The 25-year streak has been sustained through three financial crises, two pandemics, three US presidential administrations of substantially different priorities, the ongoing Russian invasion of Ukraine, multiple periods of severe geopolitical tension between the US and Russia, several near-miss orbital debris events, and at least one instance (the Boeing Starliner thruster failure of 2024) in which astronauts who were supposed to return home after eight days remained in orbit for 286. None of these disruptions ever produced a gap in the continuous-presence chain. The reason, in essential terms, is institutional momentum: once the chain had been started in 2000, breaking it would have required an active decision by one of the partner space agencies to stop sending crews, and no such decision has ever been made. The default has been continuation; deviation from the default has never been institutionally chosen.

This is, by any measure, an unusual achievement. Most long-running institutional commitments have been broken over comparable timescales by changes in funding, political priorities, geopolitical realignments, or simple bureaucratic inertia. The ISS continuous-presence commitment has been sustained because the partner agencies have consistently treated it as a flagship achievement worth preserving for its own sake, because the station has consistently produced scientific output that justifies its operating costs, and because no participant agency has wanted to be the one whose policy decision broke the chain. The streak has, in effect, generated its own self-protective momentum.

Whether the chain survives the next decade

Per SpaceNews coverage of the policy uncertainty surrounding the ISS’s eventual retirement, the institutional momentum that has sustained the continuous-presence chain for 25 years may not be sufficient to sustain it through the planned 2030 retirement of the ISS. The current US administration’s revisions to NASA’s Commercial LEO Destinations programme, announced in summer 2025, eliminated the previous requirement that commercial successor stations maintain continuous crewed operations from day one. Several commercial space station developers — Axiom Space, Vast, Starlab, Orbital Reef — are progressing toward operational capability in the late 2020s and early 2030s, but there is no longer a binding policy commitment from NASA that the transition from ISS to commercial stations will preserve the continuous human presence the species has maintained since November 2000. The former NASA administrator Jim Bridenstine, speaking at a Center for Strategic and International Studies event marking the anniversary, characterised the prospect of a gap as “catastrophic from a diplomatic presence” and “catastrophic from a science perspective.” Whether the gap actually opens, and how long it lasts if it does, will be determined by decisions that the relevant partner agencies have not yet publicly made.

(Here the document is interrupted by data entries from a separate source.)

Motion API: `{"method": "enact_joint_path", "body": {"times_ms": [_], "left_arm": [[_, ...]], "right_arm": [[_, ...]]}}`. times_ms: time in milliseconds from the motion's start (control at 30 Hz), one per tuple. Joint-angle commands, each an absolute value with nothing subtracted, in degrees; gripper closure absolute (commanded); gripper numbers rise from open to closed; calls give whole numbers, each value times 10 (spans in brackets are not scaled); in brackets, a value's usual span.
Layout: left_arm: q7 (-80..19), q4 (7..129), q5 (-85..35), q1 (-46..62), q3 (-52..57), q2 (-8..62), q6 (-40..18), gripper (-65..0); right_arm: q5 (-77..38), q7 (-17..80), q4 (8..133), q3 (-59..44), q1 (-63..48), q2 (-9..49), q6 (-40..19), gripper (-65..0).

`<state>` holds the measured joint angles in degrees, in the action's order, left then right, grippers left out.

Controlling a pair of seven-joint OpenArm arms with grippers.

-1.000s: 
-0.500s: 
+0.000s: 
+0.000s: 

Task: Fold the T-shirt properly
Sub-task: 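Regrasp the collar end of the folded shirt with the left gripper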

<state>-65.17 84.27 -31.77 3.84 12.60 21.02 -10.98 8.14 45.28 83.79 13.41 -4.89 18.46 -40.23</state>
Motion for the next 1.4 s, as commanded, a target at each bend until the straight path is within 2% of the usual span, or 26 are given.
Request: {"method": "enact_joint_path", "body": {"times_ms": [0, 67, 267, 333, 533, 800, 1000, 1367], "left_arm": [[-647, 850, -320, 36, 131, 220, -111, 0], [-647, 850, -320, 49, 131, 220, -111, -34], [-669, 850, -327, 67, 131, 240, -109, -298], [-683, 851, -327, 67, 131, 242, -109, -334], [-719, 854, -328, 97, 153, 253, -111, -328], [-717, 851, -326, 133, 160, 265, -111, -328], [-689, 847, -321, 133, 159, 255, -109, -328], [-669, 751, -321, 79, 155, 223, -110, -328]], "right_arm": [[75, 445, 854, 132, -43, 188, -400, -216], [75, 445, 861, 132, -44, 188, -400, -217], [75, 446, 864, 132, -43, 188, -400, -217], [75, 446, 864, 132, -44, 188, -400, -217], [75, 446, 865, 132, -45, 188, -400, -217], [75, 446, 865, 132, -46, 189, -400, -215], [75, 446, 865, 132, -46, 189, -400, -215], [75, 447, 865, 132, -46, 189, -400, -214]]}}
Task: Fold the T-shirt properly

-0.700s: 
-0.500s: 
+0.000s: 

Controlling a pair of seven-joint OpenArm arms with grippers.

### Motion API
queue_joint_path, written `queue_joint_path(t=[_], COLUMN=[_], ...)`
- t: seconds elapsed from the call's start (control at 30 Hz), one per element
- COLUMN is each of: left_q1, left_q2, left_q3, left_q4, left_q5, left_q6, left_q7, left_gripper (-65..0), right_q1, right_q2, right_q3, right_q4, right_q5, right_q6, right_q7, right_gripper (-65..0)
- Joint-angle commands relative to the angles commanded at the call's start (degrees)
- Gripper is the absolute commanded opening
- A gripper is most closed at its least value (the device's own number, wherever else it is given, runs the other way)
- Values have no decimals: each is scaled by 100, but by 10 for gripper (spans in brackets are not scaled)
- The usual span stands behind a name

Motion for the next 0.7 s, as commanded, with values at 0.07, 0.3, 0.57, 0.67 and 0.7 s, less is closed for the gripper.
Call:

The deeper question that the 25th anniversary raises is what the continuous presence has actually meant. As described in the ISS National Lab’s photo essay on the 25-year milestone, the station has hosted everything from cancer research that has produced new drug candidates, to materials science investigations that have informed semiconductor manufacturing, to the Twin Study comparing Scott Kelly’s year in orbit against his Earth-bound brother Mark — research that produced foundational data on the long-duration physiological effects relevant to eventual Mars missions. The cumulative scientific output is substantial. The cumulative human experience is harder to summarise. For 25 consecutive years, somewhere between three and seven members of the human species have been continuously living off the planet that produced them, orbiting overhead at approximately 17,500 miles per hour, looking down through the cupola window at the home they came from and that the rest of the species was still living on. Whether the streak reaches 30 years, or breaks somewhere in the late 2020s during the handover to commercial successors, is a question the next several years of policy decisions will answer. The streak itself, for now, continues — at the time of writing, Expedition 74 is in residence aboard the station, and there is no scheduled date on which the last human will leave.